28 June 2012

Sebuah Sore Di Dermaga

Dan waktu akhirnya membawa mereka ke sebuah dermaga. Sore itu, ketika bola api menjelang dijemput malam. Laut yang sepi, burung-burung pulang ke sarang. Langit jingga di barat, lengkungnya adalah seluet keabadian, dan manusia hanyalah fana, juga mereka, empat kakak-beradik yang tengah duduk tenang di dermaga itu. Tahun-tahun ke belakang telah membuat mereka tumbuh dalam keluarga yang hangat, penuh canda, dan diskusi-diskusi yang menarik.

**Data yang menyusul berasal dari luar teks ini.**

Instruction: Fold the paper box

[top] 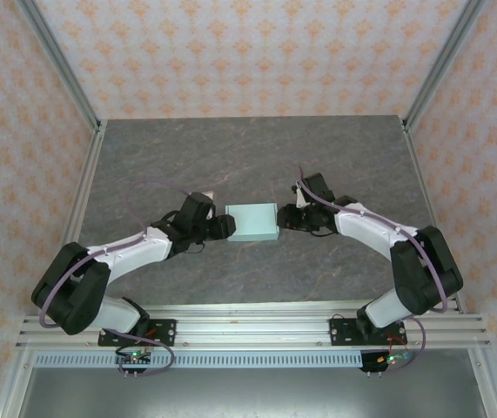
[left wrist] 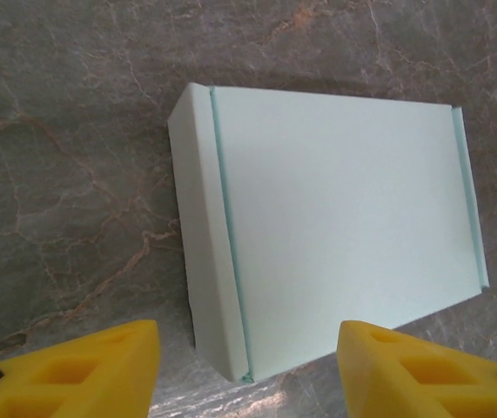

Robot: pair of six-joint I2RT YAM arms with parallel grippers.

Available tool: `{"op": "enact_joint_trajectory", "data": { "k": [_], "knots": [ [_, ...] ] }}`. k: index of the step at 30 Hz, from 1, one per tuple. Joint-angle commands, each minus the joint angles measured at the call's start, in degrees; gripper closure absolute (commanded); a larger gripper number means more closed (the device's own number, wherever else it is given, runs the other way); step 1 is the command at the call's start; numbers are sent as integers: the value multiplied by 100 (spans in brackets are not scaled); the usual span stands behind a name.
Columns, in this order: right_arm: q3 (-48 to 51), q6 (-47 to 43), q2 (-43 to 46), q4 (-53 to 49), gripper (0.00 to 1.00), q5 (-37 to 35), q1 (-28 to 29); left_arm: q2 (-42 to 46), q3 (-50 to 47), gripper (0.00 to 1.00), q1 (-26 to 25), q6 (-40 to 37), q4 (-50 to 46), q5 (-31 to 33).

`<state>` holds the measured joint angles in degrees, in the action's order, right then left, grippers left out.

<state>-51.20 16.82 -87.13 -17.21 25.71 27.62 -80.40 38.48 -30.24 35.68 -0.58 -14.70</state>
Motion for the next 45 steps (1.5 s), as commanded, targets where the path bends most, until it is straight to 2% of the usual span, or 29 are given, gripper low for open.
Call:
{"op": "enact_joint_trajectory", "data": {
  "k": [1, 7, 12, 21, 27, 31, 35, 39, 45],
  "knots": [
    [-350, 249, -435, 344, 56, 42, 19, -367, 304, 43, 156, 8, 151, -185],
    [-543, 493, -933, 804, 56, 421, 21, -1045, 726, 43, 178, 80, 297, -441],
    [-741, 610, -1161, 982, 59, 402, -10, -1496, 1191, 43, 238, 99, 309, -566],
    [-1611, 634, -1934, 928, 60, 60, -324, -2347, 2183, 43, 591, -144, 35, -273],
    [-2335, 189, -2109, 202, 56, -641, -446, -2492, 2633, 40, 660, -378, -330, 138],
    [-2377, -192, -1642, -126, 53, -1255, -444, -2091, 2482, 34, 673, -735, -388, 673],
    [-2146, -594, -750, -218, 50, -1931, -441, -1230, 1933, 29, 669, -1023, -154, 1366],
    [-1681, -1047, 223, -90, 42, -3034, -433, -98, 1080, 27, 664, -1336, 246, 2137],
    [-740, -1602, 1364, 445, 21, -4766, -436, 1842, -280, 8, 696, -1769, 857, 3573]
  ]
}}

Pertengkaran masa kecil hanyalah berdurasi lima menit. Memperebutkan buku cerita adalah hiasan petang rembang yang berakhir dalam pangkuan sang ibu. Lalu selebihnya mereka dibaluri oleh cerita-cerita masalalu tentang Karimun Jawa, Pulau Tidung, Green Canyon, dan bentang alam lainnya yang begitu manis dan eksotis. Minggu pagi, jika tak ada jadwal bermain lumpur di halaman belakang, atau hujan tak turun untuk mereka rayakan dengan bermain air, maka ayah mereka membawanya ke toko buku, memperkenalkan mereka kepada orang-orang yang memfosilkan pemikiran dan pengalamannya dalam tulisan.

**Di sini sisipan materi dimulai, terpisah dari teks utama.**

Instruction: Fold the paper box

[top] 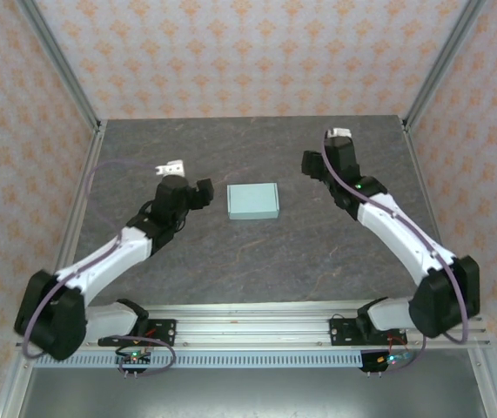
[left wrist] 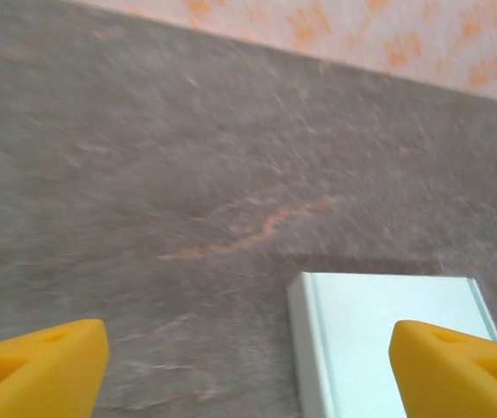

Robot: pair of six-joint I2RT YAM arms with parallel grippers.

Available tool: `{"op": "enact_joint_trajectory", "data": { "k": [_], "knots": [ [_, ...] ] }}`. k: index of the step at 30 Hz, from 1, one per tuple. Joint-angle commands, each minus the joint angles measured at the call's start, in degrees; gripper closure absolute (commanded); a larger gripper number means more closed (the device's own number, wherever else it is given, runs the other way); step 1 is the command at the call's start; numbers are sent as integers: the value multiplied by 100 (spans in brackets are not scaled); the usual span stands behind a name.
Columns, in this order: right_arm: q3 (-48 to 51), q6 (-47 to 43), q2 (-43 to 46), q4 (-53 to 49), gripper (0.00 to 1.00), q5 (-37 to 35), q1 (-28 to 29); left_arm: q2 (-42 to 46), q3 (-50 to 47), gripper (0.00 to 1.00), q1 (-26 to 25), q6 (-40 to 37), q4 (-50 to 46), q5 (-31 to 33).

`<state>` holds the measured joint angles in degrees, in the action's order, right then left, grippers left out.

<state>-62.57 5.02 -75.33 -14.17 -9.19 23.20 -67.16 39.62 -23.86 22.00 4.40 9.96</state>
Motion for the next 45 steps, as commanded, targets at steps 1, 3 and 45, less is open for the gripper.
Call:
{"op": "enact_joint_trajectory", "data": {
  "k": [1, 3, 45],
  "knots": [
    [550, -479, 335, 235, 18, -1500, -5, 792, -575, 6, 82, -496, 383, 1316],
    [863, -528, 596, 412, 14, -1904, -17, 1315, -874, 1, 104, -597, 376, 1746],
    [4436, -1094, -1171, 6980, 1, 115, -1731, -1880, -1540, 0, 2166, -2306, 3892, -662]
  ]
}}
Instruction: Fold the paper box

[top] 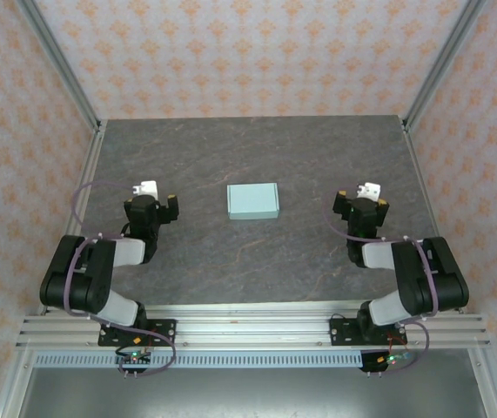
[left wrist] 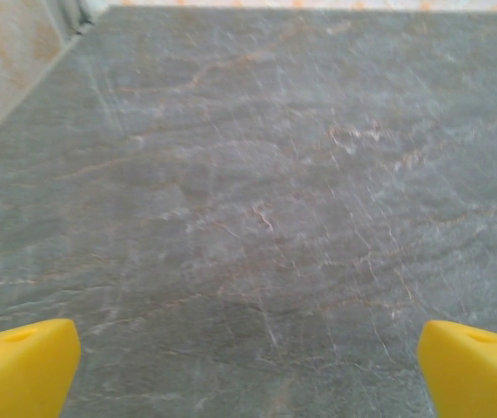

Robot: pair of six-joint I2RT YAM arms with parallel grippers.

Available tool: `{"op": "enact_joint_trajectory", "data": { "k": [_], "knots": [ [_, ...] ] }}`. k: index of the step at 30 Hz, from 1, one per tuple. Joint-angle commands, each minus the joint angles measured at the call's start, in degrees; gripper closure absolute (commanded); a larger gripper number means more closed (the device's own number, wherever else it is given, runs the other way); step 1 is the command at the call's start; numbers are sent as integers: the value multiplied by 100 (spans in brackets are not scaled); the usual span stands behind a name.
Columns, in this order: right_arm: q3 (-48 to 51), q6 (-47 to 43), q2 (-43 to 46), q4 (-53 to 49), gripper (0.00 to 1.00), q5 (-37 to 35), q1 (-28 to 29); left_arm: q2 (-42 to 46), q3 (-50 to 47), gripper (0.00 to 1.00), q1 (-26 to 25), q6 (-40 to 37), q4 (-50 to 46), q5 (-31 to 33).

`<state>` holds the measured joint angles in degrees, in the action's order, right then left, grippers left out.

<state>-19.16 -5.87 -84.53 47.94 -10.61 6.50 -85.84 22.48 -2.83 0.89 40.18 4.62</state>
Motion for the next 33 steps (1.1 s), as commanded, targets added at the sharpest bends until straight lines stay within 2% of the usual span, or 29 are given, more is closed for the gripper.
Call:
{"op": "enact_joint_trajectory", "data": {
  "k": [1, 2, 5, 7, 33],
  "knots": [
    [41, 4, -306, 751, 1, 253, -61, 29, 217, 0, 63, -180, 157, -128],
    [-153, 51, -203, 186, 1, 215, -68, -8, 189, 0, 64, -192, 274, -130],
    [-477, 311, -261, -346, 1, 381, -324, 9, 212, 0, 63, -179, 179, -128],
    [-479, 350, -270, -347, 1, 542, -408, 14, 209, 0, 58, -185, 203, -115],
    [-475, 347, -254, -356, 1, 551, -413, 6, 222, 0, 54, -202, 195, -114]
  ]
}}
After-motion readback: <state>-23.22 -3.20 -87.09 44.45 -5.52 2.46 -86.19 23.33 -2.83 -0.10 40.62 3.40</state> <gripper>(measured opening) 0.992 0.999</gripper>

Tentu ibu mereka ikut serta, sebab membawa empat orang anak ke ruang public bukanlah perkara mudah. Apalagi semuanya banyak bertanya, banyak berlari, dan sesekali bertengkar. Tenaga satu orang ayah tidak akan cukup untuk meredakan energy itu. Dan tidak perlu ditanya, karena sang ibu selalu berada di samping mereka : meredakan pertengkaran, menjawab pertanyaan, dan membuat mereka berlari dengan aman. Barangkali inilah surga, maka tak ada alasan bagi si ayah untuk tidak mencintai mereka, mencintai empat orang kakak-beradik dan ibu mereka.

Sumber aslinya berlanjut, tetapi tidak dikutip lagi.